WHY JOIN US?

Be a hero for our rare disease patients
At Ultragenyx, we fundamentally believe that taking real impactful action to care for the needs of patients and our people is always the right thing to do. To achieve this goal, our vision is to lead the future of rare disease medicine. For us, this means going where other biopharma companies won’t go – challenging the status quo and creating a new model that advances our field so more patients and caregivers can benefit from life-changing treatments. We do this by following the science, applying a novel rapid development approach, making innovative medicines at fair and reasonable prices, and creating a collaborative ecosystem to reach patients in ways that are most meaningful for them.
Our commitment and care for patients extends to our people, so culture is an essential cornerstone for Ultragenyx. We remain continuously focused on creating a supportive and inclusive environment of profound learning and growth – so employees can thrive in all areas of their lives, in and outside of work. Ultimately, we want to be an organization where we would be proud for our family, friends and children to work.
If you want to have a meaningful impact, do the best work of your career, and grow a lot, both professionally and personally, come join our team.

POSITION SUMMARY:

ultrafocused – Work together to fearlessly uncover new possibilities
The Manufacturing Associate III will be a key member of the Drug Substance/Central Services Manufacturing team responsible for the on-the-floor operations at our Gene Therapy Manufacturing Facility. The Manufacturing Associate will be ensuring GMP compliance as well as writing SOPs and batch records to support plant operations. Must be detail-oriented with troubleshooting abilities. The individual will be expected to be knowledgeable in purification operations (chromatography, TFF, Viral Filtration, Membrane Filtration) and single-use disposable technology as well as Central Service activities (Weigh/Dispense, Solution Preparation and Glass wash). *Initially, this will be a first shift 6am to 2.30pm Monday to Friday position moving to a 4 day 10 hour shift with rotations (Sun-Wed/Wed-Sat) from September.

REQUIREMENTS:

• High school degree to BS in Engineering, Scientific Discipline or Business or equivalent experience
• 2-4 years’ experience in a Biologics Manufacturing Setting
• GMP manufacturing experience preferably in pharmaceutical manufacturing.
• Strong collaboration, teamwork, and communication skills
• Independently motivated and detail-oriented with good problem-solving ability.
• Need to be able to read, write and understand English, and be proficient in Microsoft (Excel, Word, Outlook).

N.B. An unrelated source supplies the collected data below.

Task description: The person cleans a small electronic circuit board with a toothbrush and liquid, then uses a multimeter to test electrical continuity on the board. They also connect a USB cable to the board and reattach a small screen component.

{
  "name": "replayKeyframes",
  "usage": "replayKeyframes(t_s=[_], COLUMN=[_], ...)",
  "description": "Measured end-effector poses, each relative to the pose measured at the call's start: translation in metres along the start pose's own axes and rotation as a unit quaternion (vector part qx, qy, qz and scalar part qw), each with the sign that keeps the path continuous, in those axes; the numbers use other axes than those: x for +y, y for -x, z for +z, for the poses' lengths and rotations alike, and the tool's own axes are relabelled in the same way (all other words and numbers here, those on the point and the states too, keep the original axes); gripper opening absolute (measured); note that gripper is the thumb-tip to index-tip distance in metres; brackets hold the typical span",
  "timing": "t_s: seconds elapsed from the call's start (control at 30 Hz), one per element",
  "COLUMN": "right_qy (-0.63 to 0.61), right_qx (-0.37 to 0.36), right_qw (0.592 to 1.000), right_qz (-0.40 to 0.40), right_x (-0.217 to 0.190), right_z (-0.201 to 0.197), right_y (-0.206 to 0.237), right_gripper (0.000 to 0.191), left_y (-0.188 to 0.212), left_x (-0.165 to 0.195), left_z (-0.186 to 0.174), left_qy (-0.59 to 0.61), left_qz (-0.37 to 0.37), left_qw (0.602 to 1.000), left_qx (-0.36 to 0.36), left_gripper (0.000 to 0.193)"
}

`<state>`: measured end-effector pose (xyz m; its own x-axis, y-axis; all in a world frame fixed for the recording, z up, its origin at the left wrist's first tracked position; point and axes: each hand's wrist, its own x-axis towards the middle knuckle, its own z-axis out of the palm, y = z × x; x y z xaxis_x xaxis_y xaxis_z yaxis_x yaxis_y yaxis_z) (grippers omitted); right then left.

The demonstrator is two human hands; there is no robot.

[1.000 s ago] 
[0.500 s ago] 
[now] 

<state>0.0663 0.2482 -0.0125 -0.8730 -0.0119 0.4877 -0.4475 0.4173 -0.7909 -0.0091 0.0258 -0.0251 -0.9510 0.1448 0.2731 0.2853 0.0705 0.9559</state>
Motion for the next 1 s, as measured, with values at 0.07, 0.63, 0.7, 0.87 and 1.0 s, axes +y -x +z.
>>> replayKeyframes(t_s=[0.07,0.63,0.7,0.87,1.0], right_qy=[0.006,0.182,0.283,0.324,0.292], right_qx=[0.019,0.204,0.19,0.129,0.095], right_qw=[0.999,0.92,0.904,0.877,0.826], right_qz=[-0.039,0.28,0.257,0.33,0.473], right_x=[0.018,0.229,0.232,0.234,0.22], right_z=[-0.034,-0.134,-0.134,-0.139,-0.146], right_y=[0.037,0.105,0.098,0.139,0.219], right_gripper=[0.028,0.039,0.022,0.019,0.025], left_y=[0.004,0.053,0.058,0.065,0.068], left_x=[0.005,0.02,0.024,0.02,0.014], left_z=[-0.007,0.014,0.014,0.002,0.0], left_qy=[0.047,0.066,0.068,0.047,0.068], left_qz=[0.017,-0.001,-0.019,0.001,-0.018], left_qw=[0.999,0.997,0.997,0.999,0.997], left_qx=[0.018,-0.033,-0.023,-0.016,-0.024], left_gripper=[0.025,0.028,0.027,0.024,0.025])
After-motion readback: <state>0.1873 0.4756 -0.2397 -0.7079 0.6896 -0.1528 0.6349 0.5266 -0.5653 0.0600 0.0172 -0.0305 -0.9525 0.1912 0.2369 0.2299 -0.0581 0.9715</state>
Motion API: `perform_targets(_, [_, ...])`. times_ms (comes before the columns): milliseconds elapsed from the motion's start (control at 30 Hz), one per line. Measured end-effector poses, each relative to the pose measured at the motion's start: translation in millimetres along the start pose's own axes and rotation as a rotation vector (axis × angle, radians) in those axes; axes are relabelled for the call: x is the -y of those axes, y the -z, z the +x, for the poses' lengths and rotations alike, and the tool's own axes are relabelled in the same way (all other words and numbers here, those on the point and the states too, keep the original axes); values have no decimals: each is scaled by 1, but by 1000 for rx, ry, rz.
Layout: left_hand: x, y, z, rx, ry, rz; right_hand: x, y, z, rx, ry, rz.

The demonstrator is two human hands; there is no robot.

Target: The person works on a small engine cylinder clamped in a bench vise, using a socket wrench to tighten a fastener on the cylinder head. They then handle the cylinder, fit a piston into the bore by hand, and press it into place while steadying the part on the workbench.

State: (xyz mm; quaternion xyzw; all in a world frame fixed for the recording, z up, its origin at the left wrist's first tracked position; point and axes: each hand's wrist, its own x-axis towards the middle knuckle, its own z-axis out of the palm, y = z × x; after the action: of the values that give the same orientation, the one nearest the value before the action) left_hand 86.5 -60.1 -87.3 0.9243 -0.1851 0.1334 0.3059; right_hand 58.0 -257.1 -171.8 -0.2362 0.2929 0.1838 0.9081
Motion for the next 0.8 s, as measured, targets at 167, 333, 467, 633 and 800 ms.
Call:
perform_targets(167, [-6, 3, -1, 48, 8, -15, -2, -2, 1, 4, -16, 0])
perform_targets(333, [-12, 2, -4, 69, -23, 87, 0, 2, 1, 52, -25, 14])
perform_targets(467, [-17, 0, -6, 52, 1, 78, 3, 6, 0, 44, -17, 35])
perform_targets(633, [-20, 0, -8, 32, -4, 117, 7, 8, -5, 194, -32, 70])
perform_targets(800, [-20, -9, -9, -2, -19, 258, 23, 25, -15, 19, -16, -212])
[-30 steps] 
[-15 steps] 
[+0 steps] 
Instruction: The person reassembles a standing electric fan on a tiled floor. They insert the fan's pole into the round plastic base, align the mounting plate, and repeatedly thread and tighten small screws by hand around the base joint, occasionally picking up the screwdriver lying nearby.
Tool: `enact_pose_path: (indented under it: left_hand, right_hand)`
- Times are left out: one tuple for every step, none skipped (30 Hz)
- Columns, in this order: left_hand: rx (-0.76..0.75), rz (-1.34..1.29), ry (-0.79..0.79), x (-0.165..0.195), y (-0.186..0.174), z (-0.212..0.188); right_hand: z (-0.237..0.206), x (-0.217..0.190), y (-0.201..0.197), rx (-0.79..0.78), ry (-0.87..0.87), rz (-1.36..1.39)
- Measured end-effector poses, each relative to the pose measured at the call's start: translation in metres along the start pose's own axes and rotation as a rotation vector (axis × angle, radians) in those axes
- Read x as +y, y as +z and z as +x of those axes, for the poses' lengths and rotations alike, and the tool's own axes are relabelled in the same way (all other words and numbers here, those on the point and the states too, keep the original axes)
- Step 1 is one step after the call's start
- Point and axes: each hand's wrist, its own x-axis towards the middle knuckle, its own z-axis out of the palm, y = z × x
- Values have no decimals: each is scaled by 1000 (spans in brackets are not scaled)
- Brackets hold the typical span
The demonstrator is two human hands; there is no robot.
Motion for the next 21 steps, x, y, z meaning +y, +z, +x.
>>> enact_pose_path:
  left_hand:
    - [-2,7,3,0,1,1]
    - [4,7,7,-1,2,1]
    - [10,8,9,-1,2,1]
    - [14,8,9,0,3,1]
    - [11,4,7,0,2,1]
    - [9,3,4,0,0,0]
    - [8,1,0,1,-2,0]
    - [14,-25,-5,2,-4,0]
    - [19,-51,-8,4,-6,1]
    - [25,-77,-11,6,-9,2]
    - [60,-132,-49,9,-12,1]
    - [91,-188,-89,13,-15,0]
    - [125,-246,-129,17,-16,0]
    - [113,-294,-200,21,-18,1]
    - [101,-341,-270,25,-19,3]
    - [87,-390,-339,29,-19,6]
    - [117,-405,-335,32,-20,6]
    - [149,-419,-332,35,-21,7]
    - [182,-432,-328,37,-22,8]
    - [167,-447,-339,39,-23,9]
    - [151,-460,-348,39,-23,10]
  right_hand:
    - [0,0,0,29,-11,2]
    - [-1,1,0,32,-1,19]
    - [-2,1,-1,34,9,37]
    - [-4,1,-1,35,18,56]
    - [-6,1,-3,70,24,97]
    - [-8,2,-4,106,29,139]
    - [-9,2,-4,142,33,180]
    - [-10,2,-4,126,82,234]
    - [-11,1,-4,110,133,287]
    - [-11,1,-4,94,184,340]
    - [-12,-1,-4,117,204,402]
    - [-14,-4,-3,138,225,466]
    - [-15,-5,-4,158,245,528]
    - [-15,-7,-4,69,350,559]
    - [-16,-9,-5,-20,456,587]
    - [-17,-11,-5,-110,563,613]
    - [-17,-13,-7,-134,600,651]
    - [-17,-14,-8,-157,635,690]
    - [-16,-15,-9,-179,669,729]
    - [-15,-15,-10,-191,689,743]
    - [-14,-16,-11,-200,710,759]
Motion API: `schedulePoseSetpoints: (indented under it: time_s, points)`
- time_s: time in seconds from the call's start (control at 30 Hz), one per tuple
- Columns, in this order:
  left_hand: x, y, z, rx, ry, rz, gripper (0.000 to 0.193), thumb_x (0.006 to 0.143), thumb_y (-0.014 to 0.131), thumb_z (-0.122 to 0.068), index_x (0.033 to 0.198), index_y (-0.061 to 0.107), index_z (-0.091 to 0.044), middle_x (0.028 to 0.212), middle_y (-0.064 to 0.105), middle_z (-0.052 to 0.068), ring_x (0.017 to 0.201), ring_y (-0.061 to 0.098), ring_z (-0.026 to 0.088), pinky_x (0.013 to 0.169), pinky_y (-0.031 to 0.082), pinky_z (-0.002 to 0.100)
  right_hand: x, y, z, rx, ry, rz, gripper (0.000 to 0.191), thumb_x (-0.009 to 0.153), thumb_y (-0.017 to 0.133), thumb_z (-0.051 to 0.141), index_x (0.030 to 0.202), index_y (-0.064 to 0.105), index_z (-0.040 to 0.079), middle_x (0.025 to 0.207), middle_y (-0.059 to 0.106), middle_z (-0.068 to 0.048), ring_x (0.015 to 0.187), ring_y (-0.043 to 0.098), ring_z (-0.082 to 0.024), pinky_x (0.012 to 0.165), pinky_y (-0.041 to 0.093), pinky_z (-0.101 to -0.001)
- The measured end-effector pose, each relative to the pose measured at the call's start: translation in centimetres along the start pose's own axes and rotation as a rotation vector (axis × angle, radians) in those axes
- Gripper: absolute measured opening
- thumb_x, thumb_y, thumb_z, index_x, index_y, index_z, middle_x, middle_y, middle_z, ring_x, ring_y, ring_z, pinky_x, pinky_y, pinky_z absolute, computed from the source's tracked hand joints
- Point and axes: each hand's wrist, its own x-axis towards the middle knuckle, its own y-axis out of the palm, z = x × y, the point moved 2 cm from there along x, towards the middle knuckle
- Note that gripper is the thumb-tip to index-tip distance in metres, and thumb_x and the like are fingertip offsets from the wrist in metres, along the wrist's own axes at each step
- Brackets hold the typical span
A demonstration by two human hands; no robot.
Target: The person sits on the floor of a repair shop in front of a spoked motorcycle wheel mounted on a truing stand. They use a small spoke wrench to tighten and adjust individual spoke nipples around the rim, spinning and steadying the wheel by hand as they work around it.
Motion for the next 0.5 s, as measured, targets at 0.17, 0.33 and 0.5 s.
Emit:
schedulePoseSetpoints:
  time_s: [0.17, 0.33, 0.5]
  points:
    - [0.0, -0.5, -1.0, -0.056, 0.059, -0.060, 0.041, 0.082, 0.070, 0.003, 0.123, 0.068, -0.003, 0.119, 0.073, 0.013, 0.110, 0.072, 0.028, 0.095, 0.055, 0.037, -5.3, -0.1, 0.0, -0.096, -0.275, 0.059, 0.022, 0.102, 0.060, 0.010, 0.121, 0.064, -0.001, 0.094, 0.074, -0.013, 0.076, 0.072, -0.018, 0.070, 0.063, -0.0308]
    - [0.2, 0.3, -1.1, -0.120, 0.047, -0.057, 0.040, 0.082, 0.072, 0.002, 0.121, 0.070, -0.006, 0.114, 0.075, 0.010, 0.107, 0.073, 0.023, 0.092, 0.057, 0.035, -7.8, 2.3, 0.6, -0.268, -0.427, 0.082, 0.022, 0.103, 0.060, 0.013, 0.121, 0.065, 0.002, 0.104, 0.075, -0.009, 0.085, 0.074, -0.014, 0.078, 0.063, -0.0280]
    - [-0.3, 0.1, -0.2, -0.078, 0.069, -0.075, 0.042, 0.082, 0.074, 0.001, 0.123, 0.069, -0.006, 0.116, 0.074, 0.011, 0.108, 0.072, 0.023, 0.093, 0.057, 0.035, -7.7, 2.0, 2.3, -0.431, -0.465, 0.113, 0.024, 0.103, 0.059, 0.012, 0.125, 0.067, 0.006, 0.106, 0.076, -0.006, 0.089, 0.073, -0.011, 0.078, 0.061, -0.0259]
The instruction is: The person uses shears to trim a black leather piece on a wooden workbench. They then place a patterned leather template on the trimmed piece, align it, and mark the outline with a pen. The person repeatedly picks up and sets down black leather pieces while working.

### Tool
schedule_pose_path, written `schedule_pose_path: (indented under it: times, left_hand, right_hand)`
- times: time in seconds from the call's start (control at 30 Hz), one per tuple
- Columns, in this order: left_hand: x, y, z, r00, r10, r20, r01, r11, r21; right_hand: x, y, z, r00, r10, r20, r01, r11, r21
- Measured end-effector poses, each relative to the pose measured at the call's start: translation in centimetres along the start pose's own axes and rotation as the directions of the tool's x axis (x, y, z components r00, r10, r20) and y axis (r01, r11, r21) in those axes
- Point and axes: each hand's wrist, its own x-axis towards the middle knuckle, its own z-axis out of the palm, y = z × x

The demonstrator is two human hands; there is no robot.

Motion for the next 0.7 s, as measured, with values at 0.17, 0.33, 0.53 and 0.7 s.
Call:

PHYSICAL DEMAND REQUIREMENTS:

• Stand for extended periods of time with periodic stooping / bending / kneeling
• Able to lift, push, pull up to 50lbs.
• Climb ladders and stairs of various heights.
• Work in a controlled environment requiring GxP gowning and wear protective clothing over the head, face, hands, feet, and body. This requires the ability to change clothes into appropriate gowning and personal protective equipment.
• Certain tasks may require the use of a respirator; medical clearance will be required in advance.
• Must remove all make-up, jewelry, and contact lenses while in the manufacturing environment.
• Working in temperature-controlled environments (cold rooms).
  #LI-Onsite #LI-CT1

• Ensure high standards of cGMP are always adhered to.
• Must be able to efficiently operate the Veeva Vault system for all quality documentation, Deviations, Change Controls and CAPA systems.
• Develop, write, and revise GMP documents and templates including batch records, SOPs, OJTs and logbooks.
• Drive to closure the manufacturing review of the completed batch records in a timely manner per established targets.
• Ensure high standards of cGMP documentation completion are always adhered to.
• Demonstrate a thorough and complete understanding of safety requirements, and GMP compliance of the plant and process.
• An Operational Excellence champion - driving medium level continuous improvements to the process or systems.
• Represents manufacturing in Project team meetings as required.